A citação a Um Corpo Que Cai no primeiro parágrafo deste texto não foi um simples subterfúgio para evocar a autoridade da “vertigem” como um atributo previamente testado. Decisão de Partir é evidentemente devedor da obra-prima hitchcockiana, da qual se aproxima de modo bem evidente. Primeiro, do ponto de vista da premissa: policial obcecado por uma mulher misteriosa ao tentar compreender os efeitos de uma queda das alturas. Segundo, da perspectiva dessa vertigem: muito mais do que uma sensação momentânea de desorientação, ela se assume como sintoma permanente, decorrente do acesso aos locais obscuros do desejo. Porém, no filme de Alfred Hitchcock, o policial se tornava alucinado por uma jovem comprometida que morreu depois de uma queda cercada de enigmas, enquanto no longa-metragem de Park Chan-wook o protagonista está mais para alguém tomado pelo perigo quase insondável que lhe desarma com um sorriso ambíguo. Song Seo-era está longe de ser a “mocinha em perigo”, arquétipo utilizado exaustivamente no cinema. Pelo contrário, ela é esse olho do furacão que arrasta um homem acusado pela esposa de ser vivaz somente em meio à violência e à charada dos casos irresolutos. Hae-joon sente atração e medo por essa mulher que pode ser apenas uma azarada ou alguém capaz dos planos mais ardilosos para acabar com a vida alheia. Uma vítima ou uma viúva negra?

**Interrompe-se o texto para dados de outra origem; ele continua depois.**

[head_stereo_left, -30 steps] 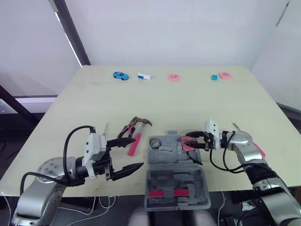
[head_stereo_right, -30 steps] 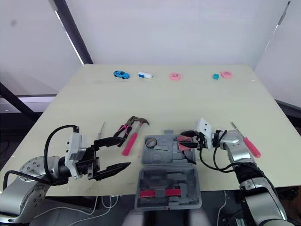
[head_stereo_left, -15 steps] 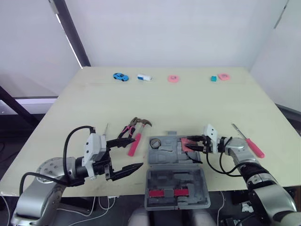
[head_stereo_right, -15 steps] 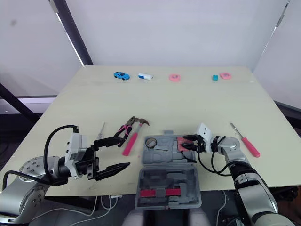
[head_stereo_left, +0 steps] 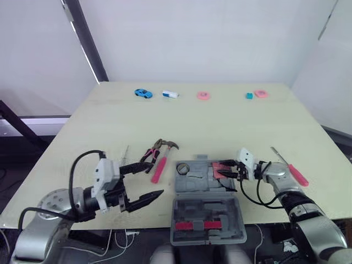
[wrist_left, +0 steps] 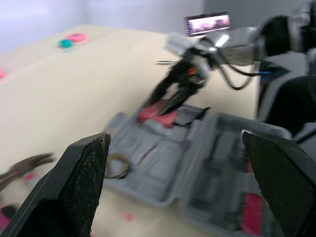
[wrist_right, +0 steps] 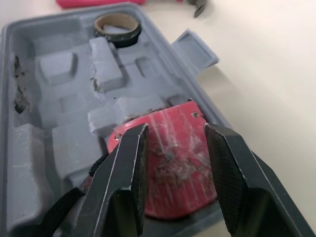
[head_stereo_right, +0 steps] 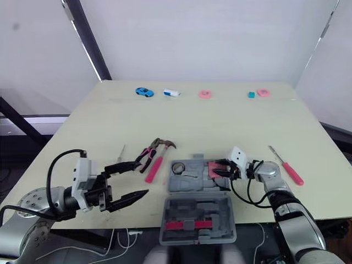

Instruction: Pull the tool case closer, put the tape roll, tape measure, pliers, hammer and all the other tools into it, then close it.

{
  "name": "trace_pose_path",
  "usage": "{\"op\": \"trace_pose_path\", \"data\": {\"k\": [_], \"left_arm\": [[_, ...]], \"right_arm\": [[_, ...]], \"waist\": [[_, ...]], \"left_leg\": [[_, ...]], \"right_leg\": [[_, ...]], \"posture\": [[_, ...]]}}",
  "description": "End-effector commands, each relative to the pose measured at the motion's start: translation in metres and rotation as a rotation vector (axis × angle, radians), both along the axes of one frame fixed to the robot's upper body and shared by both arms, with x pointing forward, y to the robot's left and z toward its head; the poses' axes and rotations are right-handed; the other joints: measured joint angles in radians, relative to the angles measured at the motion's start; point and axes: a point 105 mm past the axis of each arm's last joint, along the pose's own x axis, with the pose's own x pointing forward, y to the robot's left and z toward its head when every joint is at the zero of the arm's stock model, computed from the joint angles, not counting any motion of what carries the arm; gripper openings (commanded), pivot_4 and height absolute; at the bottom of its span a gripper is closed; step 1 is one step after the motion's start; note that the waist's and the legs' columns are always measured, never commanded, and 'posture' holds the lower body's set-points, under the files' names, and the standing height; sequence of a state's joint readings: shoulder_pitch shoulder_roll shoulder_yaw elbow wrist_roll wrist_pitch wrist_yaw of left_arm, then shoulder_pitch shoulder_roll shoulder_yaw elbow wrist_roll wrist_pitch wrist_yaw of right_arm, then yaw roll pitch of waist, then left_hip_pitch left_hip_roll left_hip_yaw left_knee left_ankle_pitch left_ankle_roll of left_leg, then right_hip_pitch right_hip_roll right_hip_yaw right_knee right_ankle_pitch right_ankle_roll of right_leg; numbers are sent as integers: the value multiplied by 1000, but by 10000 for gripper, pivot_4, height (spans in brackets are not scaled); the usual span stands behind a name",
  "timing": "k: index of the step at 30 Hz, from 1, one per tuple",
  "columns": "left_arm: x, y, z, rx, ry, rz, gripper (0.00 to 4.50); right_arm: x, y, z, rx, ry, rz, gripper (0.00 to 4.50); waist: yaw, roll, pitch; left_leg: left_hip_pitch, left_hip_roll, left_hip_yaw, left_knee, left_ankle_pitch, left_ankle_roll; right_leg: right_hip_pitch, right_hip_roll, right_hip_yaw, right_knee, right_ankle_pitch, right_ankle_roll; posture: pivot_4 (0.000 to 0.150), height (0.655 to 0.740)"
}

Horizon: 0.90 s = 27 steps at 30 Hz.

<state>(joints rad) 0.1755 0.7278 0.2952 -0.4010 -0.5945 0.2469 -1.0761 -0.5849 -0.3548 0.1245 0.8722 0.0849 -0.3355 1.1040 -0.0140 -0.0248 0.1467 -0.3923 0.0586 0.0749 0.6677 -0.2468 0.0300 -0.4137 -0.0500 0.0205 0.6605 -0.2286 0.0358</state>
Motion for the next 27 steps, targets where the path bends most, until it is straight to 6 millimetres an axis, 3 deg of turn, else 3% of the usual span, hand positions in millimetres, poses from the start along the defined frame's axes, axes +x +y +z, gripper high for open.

O que acentua a complexidade de Decisão de Partir é a atenção dispensada à principal personagem feminina. Ela nunca é relegada simplesmente ao papel de alvo ou objeto obscuro de desejo. Mantendo-se enigmática também ao espectador, Seo-era encontra uma forma linda e dolorosa de perpetuar o amor que Hae-joon sente por ela. Num filme em que o romantismo não vem por meio de beijos intermináveis ou de algo que o valha, o maior gesto de compreensão do outro é a maneira que Seo-era encontra para ser eterna na memória de um homem cativo da própria obsessão mórbida. Não é proporcionando ao sujeito uma tórrida noite de sexo ou mesmo derramando-se em juras de amor eterno que ela se torna, provavelmente, uma memória incontornável. É se transformando num enigma sem a possibilidade de resolução. De certo modo, a suspeita de ser uma ardilosa assassina compreende o seu amado como ninguém, ao ponto de perceber o quadro com os casos sem solução enquanto a chave para se perpetuar na lembrança de Hae-joon. Park Chan-wook demonstra uma perícia notável nesse filme que utiliza deliberada e perigosamente a repetição (algo próprio dos redemoinhos, cujos movimentos circulares são aparentemente iguais, isso enquanto deslocam vagarosamente tudo ao seu centro perigoso). Cabe-nos, como espectadores, mergulhar no desafio de tornar perceptíveis cinematograficamente os elementos abstratos que dão conta dessa paixão cega pela obsessão.